**Exercise goal**
Every entry that follows should be repeated exactly; drop the images.

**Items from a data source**

::::

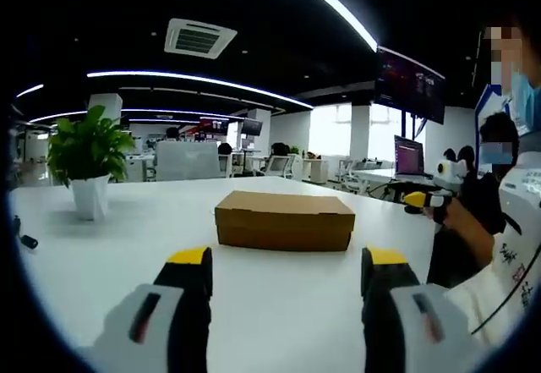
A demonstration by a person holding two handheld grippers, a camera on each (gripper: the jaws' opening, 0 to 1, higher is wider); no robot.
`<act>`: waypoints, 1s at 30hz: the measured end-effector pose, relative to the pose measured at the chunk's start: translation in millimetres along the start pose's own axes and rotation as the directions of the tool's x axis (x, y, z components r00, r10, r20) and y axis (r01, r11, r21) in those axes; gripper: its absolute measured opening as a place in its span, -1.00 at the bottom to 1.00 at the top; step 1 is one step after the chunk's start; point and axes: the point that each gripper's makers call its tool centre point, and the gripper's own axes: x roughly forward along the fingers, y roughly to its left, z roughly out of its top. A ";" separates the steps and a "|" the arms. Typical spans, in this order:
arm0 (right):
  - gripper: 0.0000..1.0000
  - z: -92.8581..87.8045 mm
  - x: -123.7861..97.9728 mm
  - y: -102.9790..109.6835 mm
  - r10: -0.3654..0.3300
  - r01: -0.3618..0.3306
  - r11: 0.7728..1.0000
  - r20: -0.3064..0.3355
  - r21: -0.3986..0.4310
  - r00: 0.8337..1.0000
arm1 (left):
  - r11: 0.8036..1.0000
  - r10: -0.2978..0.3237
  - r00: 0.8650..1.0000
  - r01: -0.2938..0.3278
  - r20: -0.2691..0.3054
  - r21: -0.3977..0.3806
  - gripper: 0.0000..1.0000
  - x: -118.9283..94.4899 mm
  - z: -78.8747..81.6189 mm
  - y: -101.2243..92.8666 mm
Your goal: Operate the shoe box by opening the lid, removing the specified soft item, and placing it in the target area until the item is outside and the box remains undamaged.
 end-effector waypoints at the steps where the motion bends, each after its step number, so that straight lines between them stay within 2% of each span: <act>1: 0.44 0.7 -0.4 -2.0 -0.009 0.009 1.000 0.001 -0.010 1.000 | 1.000 0.004 1.000 -0.004 0.000 0.000 0.42 0.1 -0.6 1.7; 3: 0.44 2.2 -1.6 -4.4 -0.023 0.023 1.000 0.010 -0.017 1.000 | 1.000 0.004 1.000 -0.004 0.005 -0.009 0.48 0.1 -1.6 3.3; 7: 0.47 2.3 -2.8 -7.4 -0.045 0.046 0.998 0.018 -0.032 0.999 | 0.999 -0.003 1.000 0.004 0.013 -0.035 0.44 1.0 -4.1 6.0; 10: 0.47 -3.9 0.8 -5.6 -0.038 0.037 0.999 -0.001 -0.035 0.999 | 1.000 -0.011 1.000 0.011 0.020 -0.015 0.27 2.5 -3.9 4.3; 12: 0.46 -5.9 2.2 -4.3 -0.034 0.034 0.999 -0.005 -0.031 0.999 | 1.000 -0.016 1.000 0.016 0.018 -0.013 0.34 3.8 -3.1 3.0; 16: 0.48 -8.4 4.6 -0.5 -0.023 0.022 0.999 -0.014 -0.037 1.000 | 1.000 -0.029 0.999 0.029 0.014 -0.004 0.23 7.3 1.8 0.2; 17: 0.50 -7.2 4.9 -3.7 -0.043 0.043 0.999 -0.007 -0.034 0.999 | 1.000 -0.024 1.000 0.024 0.020 -0.003 0.20 8.2 3.9 1.5; 22: 0.45 -6.9 5.8 -2.5 -0.039 0.039 0.999 -0.006 -0.027 0.999 | 1.000 -0.025 0.999 0.025 0.023 0.016 0.18 12.5 5.8 3.1; 25: 0.41 -9.2 7.8 1.3 -0.028 0.027 0.999 -0.016 -0.031 0.999 | 0.998 -0.021 1.000 0.020 0.012 0.058 0.18 15.3 4.0 4.5; 28: 0.41 -7.8 9.2 3.1 -0.026 0.026 1.000 -0.002 -0.014 1.000 | 0.996 -0.042 0.999 0.040 0.022 0.079 0.10 17.8 6.0 4.0; 30: 0.41 -5.8 9.7 1.9 -0.036 0.036 0.999 0.011 -0.019 0.999 | 0.996 -0.050 0.999 0.048 0.016 0.075 0.16 21.8 7.9 6.9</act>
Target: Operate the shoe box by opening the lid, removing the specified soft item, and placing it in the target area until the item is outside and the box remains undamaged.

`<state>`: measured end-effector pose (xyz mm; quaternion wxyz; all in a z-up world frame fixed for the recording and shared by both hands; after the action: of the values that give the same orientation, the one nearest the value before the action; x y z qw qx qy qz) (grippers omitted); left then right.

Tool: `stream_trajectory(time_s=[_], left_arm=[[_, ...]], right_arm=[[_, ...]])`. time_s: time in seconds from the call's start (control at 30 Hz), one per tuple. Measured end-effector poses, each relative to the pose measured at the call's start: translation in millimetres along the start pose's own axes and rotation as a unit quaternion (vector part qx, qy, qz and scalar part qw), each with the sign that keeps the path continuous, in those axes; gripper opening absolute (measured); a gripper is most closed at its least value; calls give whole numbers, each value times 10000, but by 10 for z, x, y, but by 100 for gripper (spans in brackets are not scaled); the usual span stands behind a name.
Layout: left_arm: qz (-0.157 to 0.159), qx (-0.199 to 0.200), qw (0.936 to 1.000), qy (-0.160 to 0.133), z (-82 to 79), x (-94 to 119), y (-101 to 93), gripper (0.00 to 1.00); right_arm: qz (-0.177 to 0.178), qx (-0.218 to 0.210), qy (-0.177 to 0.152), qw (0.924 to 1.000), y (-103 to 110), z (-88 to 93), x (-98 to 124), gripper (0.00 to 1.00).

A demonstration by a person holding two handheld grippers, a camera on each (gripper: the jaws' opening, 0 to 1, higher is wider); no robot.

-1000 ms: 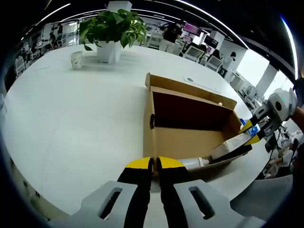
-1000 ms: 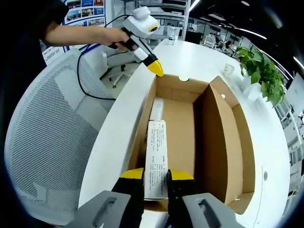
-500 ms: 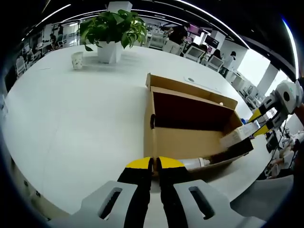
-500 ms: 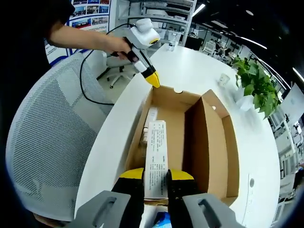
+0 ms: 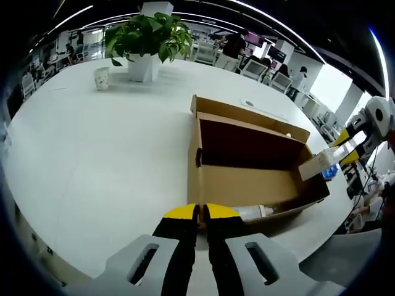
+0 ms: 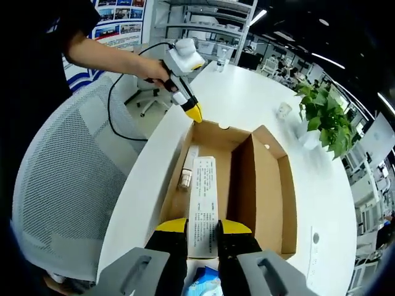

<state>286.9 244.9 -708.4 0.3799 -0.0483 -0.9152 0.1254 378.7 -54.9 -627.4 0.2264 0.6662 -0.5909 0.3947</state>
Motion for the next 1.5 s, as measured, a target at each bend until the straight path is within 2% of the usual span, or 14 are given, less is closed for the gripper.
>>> stream_trajectory(time_s=[0.5,1.5], left_arm=[[-38,10,10000,27,0,6,-17,2],[-88,-27,9999,69,0,4,-16,2]], right_arm=[[159,-78,-84,9998,-85,112,340,14],[376,-251,-25,9990,-153,426,748,14]])
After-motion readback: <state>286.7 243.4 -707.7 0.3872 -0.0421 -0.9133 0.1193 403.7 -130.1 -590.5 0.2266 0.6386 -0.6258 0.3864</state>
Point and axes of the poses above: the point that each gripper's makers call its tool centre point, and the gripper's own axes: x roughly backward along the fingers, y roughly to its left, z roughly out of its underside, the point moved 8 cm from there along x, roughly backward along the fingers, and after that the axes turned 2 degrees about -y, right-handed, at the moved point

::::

**Answer**
A demonstration by a person holding two handheld grippers, a camera on each (gripper: the jaws' opening, 0 to 1, higher is wider); no robot.
`<act>`: waypoints, 1s at 30hz: the measured end-effector pose, relative to the pose measured at the chunk's start: translation in millimetres along the start pose's own axes and rotation as the directions of the tool's x axis (x, y, z components r00, r10, r20) and y axis (r01, r11, r21) in those axes; gripper: its absolute measured opening as a place in its span, -1.00 at the bottom to 1.00 at the top; step 1 is one step after the chunk's start; point and axes: the point that each gripper's makers call its tool centre point, and the gripper's own axes: x roughly forward along the fingers, y roughly to its left, z roughly out of its top. A ";" separates the steps and a "|" the arms. Typical spans, in this order:
arm0 (right):
  - gripper: 0.0000..1.0000
  - z: -92.8581..87.8045 mm
  - x: -123.7861..97.9728 mm
  - y: -102.9790..109.6835 mm
  - r10: -0.3654..0.3300
  - r01: -0.3618..0.3306
  - r11: 0.7728..1.0000
  - r20: -0.3064..0.3355
  - r21: -0.3986..0.4310
  - r00: 0.8337..1.0000
arm1 (left):
  - r11: 0.8036..1.0000
  - r10: -0.2978..0.3237
  - r00: 0.8650..1.0000
  - r01: -0.2938..0.3278
  - r20: -0.2691..0.3054
  - r21: -0.3977..0.3806
  - gripper: 0.0000..1.0000
  - x: -118.9283..94.4899 mm
  - z: -78.8747..81.6189 mm
  - y: -101.2243..92.8666 mm
Your goal: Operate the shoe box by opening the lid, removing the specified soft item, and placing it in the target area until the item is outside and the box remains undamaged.
 end-effector waypoints at the steps where the motion bends, each after its step number, so that straight lines between them stay within 2% of each span: <act>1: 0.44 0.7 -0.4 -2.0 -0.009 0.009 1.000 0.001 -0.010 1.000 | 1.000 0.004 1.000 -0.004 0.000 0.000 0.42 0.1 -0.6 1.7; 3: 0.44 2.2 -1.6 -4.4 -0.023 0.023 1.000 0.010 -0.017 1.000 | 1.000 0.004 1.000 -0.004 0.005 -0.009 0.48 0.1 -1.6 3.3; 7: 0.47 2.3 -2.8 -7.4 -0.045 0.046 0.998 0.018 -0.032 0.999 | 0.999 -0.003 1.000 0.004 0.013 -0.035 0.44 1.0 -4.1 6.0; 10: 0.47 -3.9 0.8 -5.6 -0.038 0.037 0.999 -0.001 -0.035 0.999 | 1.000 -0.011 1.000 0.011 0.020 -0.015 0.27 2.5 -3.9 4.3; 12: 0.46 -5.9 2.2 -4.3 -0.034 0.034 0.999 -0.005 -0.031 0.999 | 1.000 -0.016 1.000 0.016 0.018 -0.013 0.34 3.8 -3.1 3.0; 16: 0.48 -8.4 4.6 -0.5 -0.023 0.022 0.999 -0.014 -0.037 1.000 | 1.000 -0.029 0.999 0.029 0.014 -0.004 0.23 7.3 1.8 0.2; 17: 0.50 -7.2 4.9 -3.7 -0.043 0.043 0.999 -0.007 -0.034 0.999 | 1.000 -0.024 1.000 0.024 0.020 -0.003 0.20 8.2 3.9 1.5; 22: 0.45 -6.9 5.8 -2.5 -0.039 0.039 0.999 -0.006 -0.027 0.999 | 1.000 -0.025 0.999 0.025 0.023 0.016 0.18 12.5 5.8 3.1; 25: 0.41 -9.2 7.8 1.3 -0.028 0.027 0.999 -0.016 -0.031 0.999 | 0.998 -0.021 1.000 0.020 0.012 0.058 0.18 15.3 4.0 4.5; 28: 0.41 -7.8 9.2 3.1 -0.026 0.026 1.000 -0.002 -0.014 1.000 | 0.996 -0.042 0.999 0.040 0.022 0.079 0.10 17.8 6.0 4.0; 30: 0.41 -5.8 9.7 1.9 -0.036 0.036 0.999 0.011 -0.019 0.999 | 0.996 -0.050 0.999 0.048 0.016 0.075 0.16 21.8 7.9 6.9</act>
Target: Operate the shoe box by opening the lid, removing the specified soft item, and placing it in the target area until the item is outside and the box remains undamaged.

`<state>`: measured end-effector pose (xyz mm; quaternion wxyz; all in a z-up world frame fixed for the recording and shared by both hands; after the action: of the values that give the same orientation, the one nearest the value before the action; x y z qw qx qy qz) (grippers omitted); left then right.

Tool: `stream_trajectory(time_s=[_], left_arm=[[_, ...]], right_arm=[[_, ...]])`. time_s: time in seconds from the call's start (control at 30 Hz), one per tuple. Measured end-effector poses, each relative to the pose measured at the call's start: translation in millimetres along the start pose's own axes and rotation as a unit quaternion (vector part qx, qy, qz and scalar part qw), each with the sign that keeps the path continuous, in those axes; gripper opening absolute (measured); a gripper is most closed at its least value; calls give whole numbers, each value times 10000, but by 10 for z, x, y, but by 100 for gripper (spans in brackets are not scaled); the usual span stands behind a name.
Layout: left_arm: qz (-0.157 to 0.159), qx (-0.199 to 0.200), qw (0.936 to 1.000), qy (-0.160 to 0.133), z (-82 to 79), x (-94 to 119), y (-101 to 93), gripper (0.00 to 1.00); right_arm: qz (-0.177 to 0.178), qx (-0.218 to 0.210), qy (-0.177 to 0.152), qw (0.924 to 1.000), y (-103 to 110), z (-88 to 93), x (-98 to 124), gripper (0.00 to 1.00).

A demonstration by a person holding two handheld grippers, a camera on each (gripper: the jaws' opening, 0 to 1, higher is wider); no robot.

-1000 ms: 
-1000 ms: 
-500 ms: 
-500 ms: 
+0 ms: 
+0 ms: 

<state>286.9 244.9 -708.4 0.3799 -0.0483 -0.9152 0.1254 378.7 -54.9 -627.4 0.2264 0.6662 -0.5909 0.3947</state>
Motion for the next 1.5 s, as measured, a target at each bend until the straight path is within 2% of the usual span, or 14 are given, less is closed for the gripper.
>>> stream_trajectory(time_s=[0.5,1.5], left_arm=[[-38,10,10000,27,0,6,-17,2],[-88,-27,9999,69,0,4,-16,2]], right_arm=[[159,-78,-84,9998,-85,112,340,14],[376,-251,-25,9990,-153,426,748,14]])
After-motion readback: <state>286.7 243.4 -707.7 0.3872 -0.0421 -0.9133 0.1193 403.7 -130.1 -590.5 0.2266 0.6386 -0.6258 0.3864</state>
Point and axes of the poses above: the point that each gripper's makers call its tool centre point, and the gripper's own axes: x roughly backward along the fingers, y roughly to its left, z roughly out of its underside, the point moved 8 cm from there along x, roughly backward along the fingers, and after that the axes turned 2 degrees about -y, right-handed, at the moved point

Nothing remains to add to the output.